第6回WBCで準々決勝敗退となった侍ジャパンが16日、成田空港着のチャーター機で帰国した。午後3時過ぎに着陸を告げるアナウンスが流れると、約30分後に井端弘和監督(50)をはじめソフトバンクの近藤や周東、坂本や佐藤の阪神勢らが続々と到着ロビーに姿を見せた。

 激戦や長距離フライトの疲れ、何より敗退のショックから足取りは重く、選手団の中ほどを歩いた井端監督は口を真一文字に結び、視線を落としたままだった。他の選手たちにも笑顔はなく、表情は硬いままで言葉を発することもなかった。

 2023年大会で優勝した帰国時とは雲泥の差だった。チャーター機には祝福のウオーターシャワーがかけられ、ロビーでは約1200人のファンが出迎えた。花束贈呈などのセレモニーも行われたが、今回はなし。空港側によると、この日集まったファンは「約400人」で、侍戦士たちがロビーの出口までの数十メートルを移動する間は控えめの拍手と声援、カメラのシャッター音に包まれるだけだった。

うつむき加減で空港を後にした井端監督
うつむき加減で空港を後にした井端監督

 また、帰国便が公表されていたわけではないものの、到着予定時刻の2時間前から待機していたファンは20人弱。空港関係者は「敗退したため前回ほど多くは見積もっていなかったが、想像していたより少ない」と話し「最近では『りくりゅうペア』の帰国時よりも少ないくらい」と比較した。

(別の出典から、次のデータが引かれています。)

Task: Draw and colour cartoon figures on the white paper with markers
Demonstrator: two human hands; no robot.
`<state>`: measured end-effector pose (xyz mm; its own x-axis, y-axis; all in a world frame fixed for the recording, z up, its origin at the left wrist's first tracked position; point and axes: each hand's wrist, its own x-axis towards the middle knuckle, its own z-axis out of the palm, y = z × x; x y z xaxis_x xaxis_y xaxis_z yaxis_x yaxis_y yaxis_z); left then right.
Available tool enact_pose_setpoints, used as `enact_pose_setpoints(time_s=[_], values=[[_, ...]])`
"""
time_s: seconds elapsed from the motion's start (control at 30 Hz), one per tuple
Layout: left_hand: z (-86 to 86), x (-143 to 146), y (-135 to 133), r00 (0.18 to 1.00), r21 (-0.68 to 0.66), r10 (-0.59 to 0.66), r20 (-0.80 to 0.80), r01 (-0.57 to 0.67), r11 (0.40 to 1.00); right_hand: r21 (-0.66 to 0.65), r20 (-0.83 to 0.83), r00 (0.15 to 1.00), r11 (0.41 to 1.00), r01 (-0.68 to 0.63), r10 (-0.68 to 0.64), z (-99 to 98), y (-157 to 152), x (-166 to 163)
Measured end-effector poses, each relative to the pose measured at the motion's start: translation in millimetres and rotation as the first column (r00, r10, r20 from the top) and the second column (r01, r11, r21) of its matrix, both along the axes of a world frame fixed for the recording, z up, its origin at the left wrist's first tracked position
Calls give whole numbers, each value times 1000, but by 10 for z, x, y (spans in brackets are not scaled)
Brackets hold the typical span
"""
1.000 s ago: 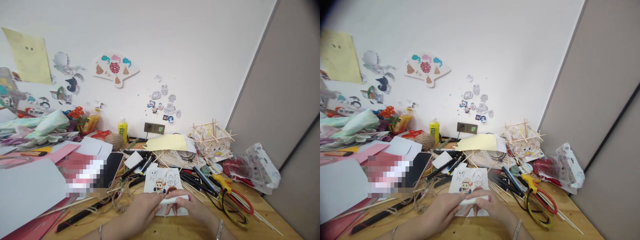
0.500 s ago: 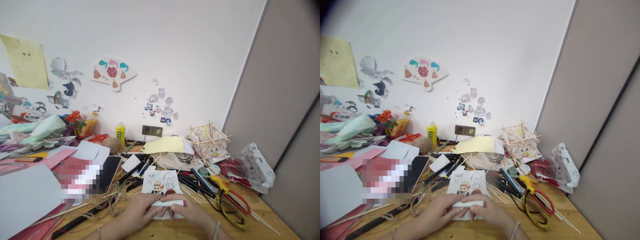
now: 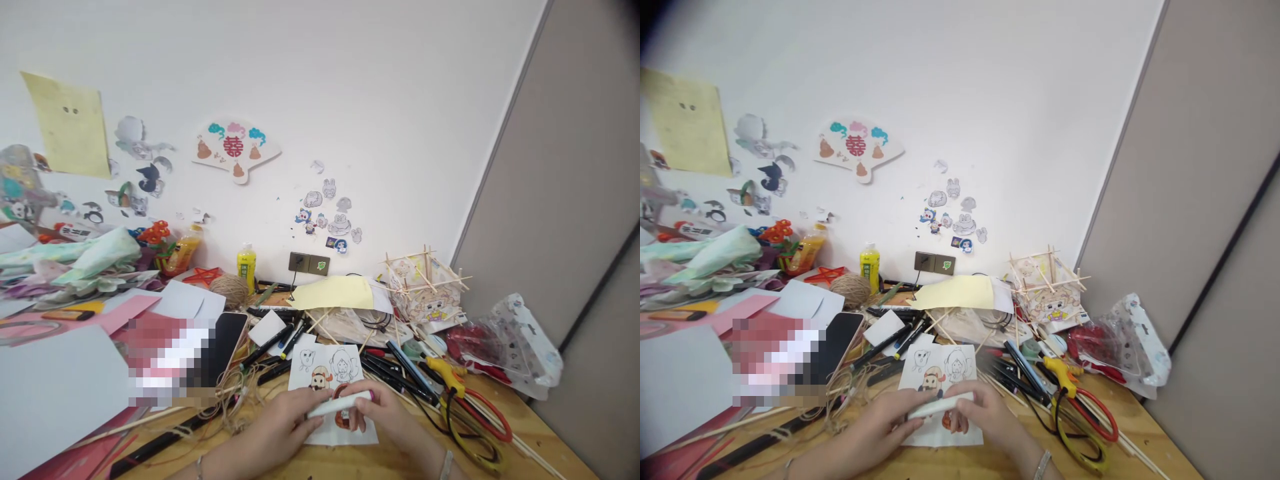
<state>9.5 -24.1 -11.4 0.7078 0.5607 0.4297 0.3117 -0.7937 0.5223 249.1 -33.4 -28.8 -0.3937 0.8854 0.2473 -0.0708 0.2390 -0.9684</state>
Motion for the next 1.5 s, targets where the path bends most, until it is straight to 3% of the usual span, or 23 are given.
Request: enact_pose_setpoints(time_s=[0.1, 0.2, 0.43, 0.7, 0.87, 0.93, 1.07, 1.27, 1.5], values=[[46, 2, -44, 1000, -69, -24, 2, 24, 997, -61, 3, 995, 994, -95, 95, -28, -14, -21], [57, 21, -67, 999, -116, 30, 37, -26, 993, -112, -10, 988, 981, -157, 156, -72, -12, -36], [-35, 60, -81, 993, -191, 107, 50, -96, 977, -129, 6, 987, 979, -157, 159, -156, -17, -33], [24, 23, -132, 1000, -55, 12, 10, -12, 998, -150, 2, 986, 975, -163, 165, -109, -85, -92], [8, 32, -146, 999, 66, 31, -8, -30, 997, -170, 7, 993, 978, -118, 121, -103, -84, -107], [-12, 39, -119, 997, 202, 76, -22, -70, 977, -113, 19, 997, 991, -71, 73, -70, -67, -110], [-30, 27, -31, 972, 449, 224, -70, -170, 877, -28, 8, 1000, 1000, 5, -5, 35, -47, -107], [9, -13, 10, 947, 439, 297, -120, -218, 871, -60, -4, 993, 992, 114, -114, 145, -70, -62], [9, -8, 34, 937, 446, 312, -157, -215, 869, -77, 105, 994, 996, 49, -40, 80, -38, -46]])
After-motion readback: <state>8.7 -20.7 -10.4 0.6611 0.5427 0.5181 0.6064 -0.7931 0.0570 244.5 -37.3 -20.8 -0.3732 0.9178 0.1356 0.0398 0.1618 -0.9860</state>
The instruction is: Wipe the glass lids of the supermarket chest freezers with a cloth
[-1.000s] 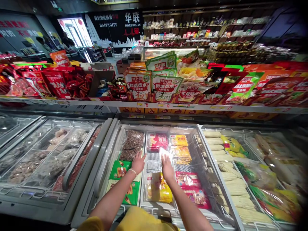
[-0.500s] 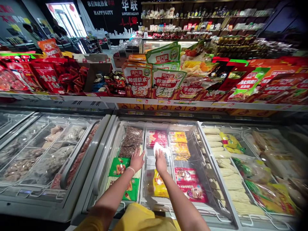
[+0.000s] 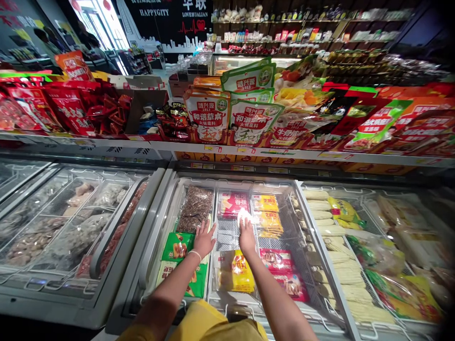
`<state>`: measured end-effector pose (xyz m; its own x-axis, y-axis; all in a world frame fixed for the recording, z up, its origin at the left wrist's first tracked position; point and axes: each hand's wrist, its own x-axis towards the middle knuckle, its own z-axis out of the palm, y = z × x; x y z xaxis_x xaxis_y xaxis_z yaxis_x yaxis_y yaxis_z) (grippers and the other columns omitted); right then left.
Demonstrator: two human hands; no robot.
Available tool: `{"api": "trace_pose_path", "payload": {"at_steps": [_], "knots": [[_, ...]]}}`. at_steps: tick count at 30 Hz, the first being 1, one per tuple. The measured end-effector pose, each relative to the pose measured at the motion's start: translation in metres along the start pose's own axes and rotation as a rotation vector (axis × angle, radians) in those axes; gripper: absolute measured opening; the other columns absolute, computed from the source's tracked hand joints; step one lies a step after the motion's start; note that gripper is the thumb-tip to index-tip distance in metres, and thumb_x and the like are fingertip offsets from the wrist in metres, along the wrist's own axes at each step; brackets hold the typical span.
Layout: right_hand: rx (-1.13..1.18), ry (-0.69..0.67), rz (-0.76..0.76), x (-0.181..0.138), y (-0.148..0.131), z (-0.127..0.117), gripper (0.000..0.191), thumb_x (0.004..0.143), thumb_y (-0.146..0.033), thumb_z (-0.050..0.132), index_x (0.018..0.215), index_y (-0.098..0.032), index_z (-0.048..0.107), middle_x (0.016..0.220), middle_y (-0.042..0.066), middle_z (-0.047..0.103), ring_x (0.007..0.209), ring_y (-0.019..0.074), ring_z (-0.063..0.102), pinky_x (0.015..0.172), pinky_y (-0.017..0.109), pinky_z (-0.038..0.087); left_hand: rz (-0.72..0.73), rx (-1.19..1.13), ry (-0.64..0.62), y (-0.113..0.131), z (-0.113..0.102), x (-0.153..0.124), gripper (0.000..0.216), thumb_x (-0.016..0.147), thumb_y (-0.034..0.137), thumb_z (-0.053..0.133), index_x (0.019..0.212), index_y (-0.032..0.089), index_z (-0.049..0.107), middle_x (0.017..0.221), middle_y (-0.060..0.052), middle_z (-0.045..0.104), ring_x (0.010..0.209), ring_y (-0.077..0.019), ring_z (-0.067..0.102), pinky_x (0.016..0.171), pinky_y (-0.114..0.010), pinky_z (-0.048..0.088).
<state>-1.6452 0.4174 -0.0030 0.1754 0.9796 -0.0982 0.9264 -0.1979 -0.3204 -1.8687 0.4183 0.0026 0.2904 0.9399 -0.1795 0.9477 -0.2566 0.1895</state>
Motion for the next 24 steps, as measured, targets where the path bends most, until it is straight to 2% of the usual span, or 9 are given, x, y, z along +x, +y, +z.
{"api": "trace_pose_path", "payload": {"at_steps": [3, 5, 10, 13, 15, 17, 20, 22, 24], "knots": [[-0.023, -0.106, -0.244, -0.004, -0.013, 0.004, 0.082, 0.078, 0.004, 0.034, 0.153, -0.028, 0.033, 0.163, 0.0, 0.022, 0.15, 0.018, 0.012, 0.119, 0.039, 0.024, 0.01, 0.006, -0.007, -0.001, -0.003, -0.002, 0.07, 0.091, 0.039, 0.052, 0.155, 0.034, 0.023, 0.166, -0.003, 0.009, 0.152, -0.0304, 0.005, 0.121, -0.051, 0.013], [-0.038, -0.136, -0.293, -0.001, 0.003, -0.006, 0.081, 0.08, 0.005, 0.033, 0.152, -0.03, 0.035, 0.163, -0.001, 0.024, 0.15, 0.0171, 0.014, 0.118, 0.037, 0.024, 0.025, 0.009, -0.014, -0.006, -0.005, -0.002, 0.071, 0.091, 0.04, 0.053, 0.155, 0.035, 0.022, 0.166, -0.002, 0.01, 0.152, -0.0294, 0.007, 0.121, -0.05, 0.013], [-0.052, -0.017, -0.002, 0.016, 0.059, -0.035, 0.077, 0.082, 0.004, 0.028, 0.153, -0.023, 0.034, 0.163, 0.005, 0.023, 0.15, 0.0206, 0.017, 0.119, 0.038, 0.024, 0.059, 0.014, -0.014, -0.016, -0.012, 0.007, 0.069, 0.09, 0.046, 0.055, 0.153, 0.039, 0.027, 0.164, -0.002, 0.021, 0.15, -0.0301, 0.016, 0.12, -0.054, 0.009], [-0.052, 0.017, 0.093, 0.014, 0.045, -0.026, 0.079, 0.079, 0.004, 0.03, 0.155, -0.017, 0.03, 0.163, 0.008, 0.021, 0.15, 0.0228, 0.014, 0.119, 0.039, 0.023, 0.049, 0.023, 0.017, -0.014, -0.017, 0.023, 0.064, 0.093, 0.047, 0.05, 0.153, 0.038, 0.028, 0.164, -0.002, 0.019, 0.151, -0.0311, 0.012, 0.12, -0.055, 0.008], [-0.05, -0.002, 0.041, 0.008, 0.02, -0.012, 0.08, 0.078, 0.004, 0.033, 0.155, -0.017, 0.029, 0.163, 0.007, 0.021, 0.15, 0.0232, 0.013, 0.12, 0.041, 0.022, 0.04, 0.029, 0.017, -0.01, -0.021, 0.037, 0.063, 0.094, 0.047, 0.047, 0.153, 0.038, 0.027, 0.165, -0.001, 0.015, 0.151, -0.0314, 0.006, 0.12, -0.057, 0.007], [-0.046, -0.052, -0.123, 0.004, 0.001, -0.002, 0.08, 0.078, 0.004, 0.034, 0.154, -0.022, 0.033, 0.162, 0.004, 0.022, 0.15, 0.0213, 0.013, 0.12, 0.04, 0.022, 0.027, 0.029, 0.001, -0.007, -0.026, 0.05, 0.064, 0.094, 0.046, 0.047, 0.153, 0.038, 0.026, 0.165, 0.0, 0.011, 0.152, -0.0312, 0.002, 0.12, -0.058, 0.005], [-0.042, -0.112, -0.314, 0.01, 0.007, -0.005, 0.08, 0.08, 0.004, 0.033, 0.151, -0.032, 0.037, 0.162, -0.002, 0.025, 0.15, 0.0176, 0.016, 0.118, 0.039, 0.026, 0.007, 0.022, -0.014, -0.01, -0.034, 0.066, 0.067, 0.092, 0.047, 0.048, 0.154, 0.037, 0.024, 0.166, 0.0, 0.009, 0.152, -0.0315, 0.0, 0.119, -0.059, 0.004], [-0.041, -0.085, -0.24, 0.02, 0.028, -0.017, 0.078, 0.081, 0.003, 0.032, 0.152, -0.031, 0.036, 0.162, -0.001, 0.025, 0.149, 0.0177, 0.018, 0.118, 0.038, 0.027, 0.002, 0.02, -0.022, -0.015, -0.037, 0.074, 0.067, 0.092, 0.048, 0.049, 0.154, 0.038, 0.025, 0.166, 0.0, 0.009, 0.152, -0.0322, 0.001, 0.119, -0.06, 0.004], [-0.043, -0.018, -0.071, 0.032, 0.047, -0.028, 0.076, 0.082, 0.002, 0.031, 0.153, -0.027, 0.035, 0.162, 0.002, 0.025, 0.149, 0.0191, 0.018, 0.118, 0.039, 0.027, 0.009, 0.022, -0.02, -0.019, -0.039, 0.08, 0.066, 0.092, 0.048, 0.048, 0.153, 0.04, 0.025, 0.165, -0.001, 0.011, 0.152, -0.0323, 0.003, 0.118, -0.061, 0.005]]}}
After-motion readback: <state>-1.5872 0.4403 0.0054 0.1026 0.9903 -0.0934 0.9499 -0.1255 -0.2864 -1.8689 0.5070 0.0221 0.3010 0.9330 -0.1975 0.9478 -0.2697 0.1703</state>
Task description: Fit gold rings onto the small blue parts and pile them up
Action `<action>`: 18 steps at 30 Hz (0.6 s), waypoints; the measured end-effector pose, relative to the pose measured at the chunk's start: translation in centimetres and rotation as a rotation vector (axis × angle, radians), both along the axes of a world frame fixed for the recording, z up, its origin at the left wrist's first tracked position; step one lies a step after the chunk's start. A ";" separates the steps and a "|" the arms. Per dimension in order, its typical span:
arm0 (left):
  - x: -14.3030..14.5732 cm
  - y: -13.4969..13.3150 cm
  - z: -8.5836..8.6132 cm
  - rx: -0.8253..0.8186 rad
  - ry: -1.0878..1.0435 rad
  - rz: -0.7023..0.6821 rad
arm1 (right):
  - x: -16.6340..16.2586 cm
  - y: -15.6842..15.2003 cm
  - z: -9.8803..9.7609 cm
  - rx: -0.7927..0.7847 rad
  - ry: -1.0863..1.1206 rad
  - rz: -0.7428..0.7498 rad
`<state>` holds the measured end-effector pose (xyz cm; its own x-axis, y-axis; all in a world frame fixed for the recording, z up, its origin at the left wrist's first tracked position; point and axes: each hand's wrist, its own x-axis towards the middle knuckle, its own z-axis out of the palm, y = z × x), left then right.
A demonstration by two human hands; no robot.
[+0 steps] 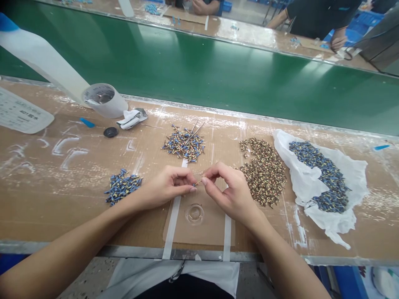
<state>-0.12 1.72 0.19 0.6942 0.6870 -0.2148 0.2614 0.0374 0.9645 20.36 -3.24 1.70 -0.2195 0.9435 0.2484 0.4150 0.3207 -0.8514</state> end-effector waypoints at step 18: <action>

 訪れたファンの一人も「前回は2時間前ですでに3列ほど、100人に近い人だかりはできていたのに」と驚きつつ「負けたから来ないのは違う。選手たちにねぎらいの言葉をかけたい」と温かいまなざしを向けた。

 WBCの日本代表としては歴代最低となる8強止まりという結果に加え、大会前から指摘されていた「Netflix」の国内独占配信による視聴者層の変化も、フィーバーの広がりに少なからず影響したとみられる。

 別のファンは「職場でWBCの話題になる機会は少なかった」とも話し「国民的行事」とも呼ばれた大会の熱気は、前回には遠く及ばなかったようだ。